What you will do:
Set down the entries once more exactly as they were written.

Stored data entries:
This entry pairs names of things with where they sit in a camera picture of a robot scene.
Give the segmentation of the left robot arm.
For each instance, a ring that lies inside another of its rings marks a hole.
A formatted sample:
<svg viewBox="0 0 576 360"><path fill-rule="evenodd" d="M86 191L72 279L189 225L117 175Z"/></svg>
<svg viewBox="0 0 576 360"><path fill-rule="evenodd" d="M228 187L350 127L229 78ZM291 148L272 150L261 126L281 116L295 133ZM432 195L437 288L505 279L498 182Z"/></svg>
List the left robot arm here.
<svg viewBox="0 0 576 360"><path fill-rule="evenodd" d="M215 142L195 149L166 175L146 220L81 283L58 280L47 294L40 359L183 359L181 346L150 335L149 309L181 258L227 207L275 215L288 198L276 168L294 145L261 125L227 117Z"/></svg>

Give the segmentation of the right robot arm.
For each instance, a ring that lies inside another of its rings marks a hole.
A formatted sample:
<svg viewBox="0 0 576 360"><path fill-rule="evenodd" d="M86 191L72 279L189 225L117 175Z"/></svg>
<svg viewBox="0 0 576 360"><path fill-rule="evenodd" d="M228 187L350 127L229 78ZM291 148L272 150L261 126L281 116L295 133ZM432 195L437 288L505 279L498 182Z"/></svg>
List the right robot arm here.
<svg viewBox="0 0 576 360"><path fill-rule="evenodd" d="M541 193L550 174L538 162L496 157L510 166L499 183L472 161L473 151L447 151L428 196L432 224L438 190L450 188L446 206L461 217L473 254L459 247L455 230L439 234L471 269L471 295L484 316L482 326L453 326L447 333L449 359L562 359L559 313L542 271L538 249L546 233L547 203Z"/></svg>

Answer area:
This entry pairs names of things with where they sit in a camera picture of a robot scene.
Give the segmentation of the left robot arm.
For each instance, a ring that lies inside another of its rings marks a hole.
A formatted sample:
<svg viewBox="0 0 576 360"><path fill-rule="evenodd" d="M86 191L72 279L189 225L117 175Z"/></svg>
<svg viewBox="0 0 576 360"><path fill-rule="evenodd" d="M228 187L350 127L229 78ZM291 148L272 150L261 126L281 116L295 133ZM432 195L437 288L505 279L498 182Z"/></svg>
List the left robot arm here.
<svg viewBox="0 0 576 360"><path fill-rule="evenodd" d="M215 142L195 149L166 175L146 220L81 283L58 280L47 294L40 359L183 359L181 346L150 335L149 309L181 258L227 207L275 215L288 198L276 168L294 145L261 125L227 117Z"/></svg>

Give the segmentation of the right robot arm.
For each instance, a ring that lies inside another of its rings marks a hole.
A formatted sample:
<svg viewBox="0 0 576 360"><path fill-rule="evenodd" d="M86 191L72 279L189 225L117 175Z"/></svg>
<svg viewBox="0 0 576 360"><path fill-rule="evenodd" d="M228 187L350 127L229 78ZM291 148L272 150L261 126L281 116L295 133ZM432 195L437 288L505 279L498 182Z"/></svg>
List the right robot arm here.
<svg viewBox="0 0 576 360"><path fill-rule="evenodd" d="M541 193L550 174L538 162L496 157L510 166L499 183L472 161L473 151L447 151L428 196L432 224L438 190L450 188L446 206L461 217L473 254L459 247L455 230L439 234L471 269L471 295L484 316L482 326L453 326L447 333L449 359L562 359L559 313L542 271L538 249L546 233L547 203Z"/></svg>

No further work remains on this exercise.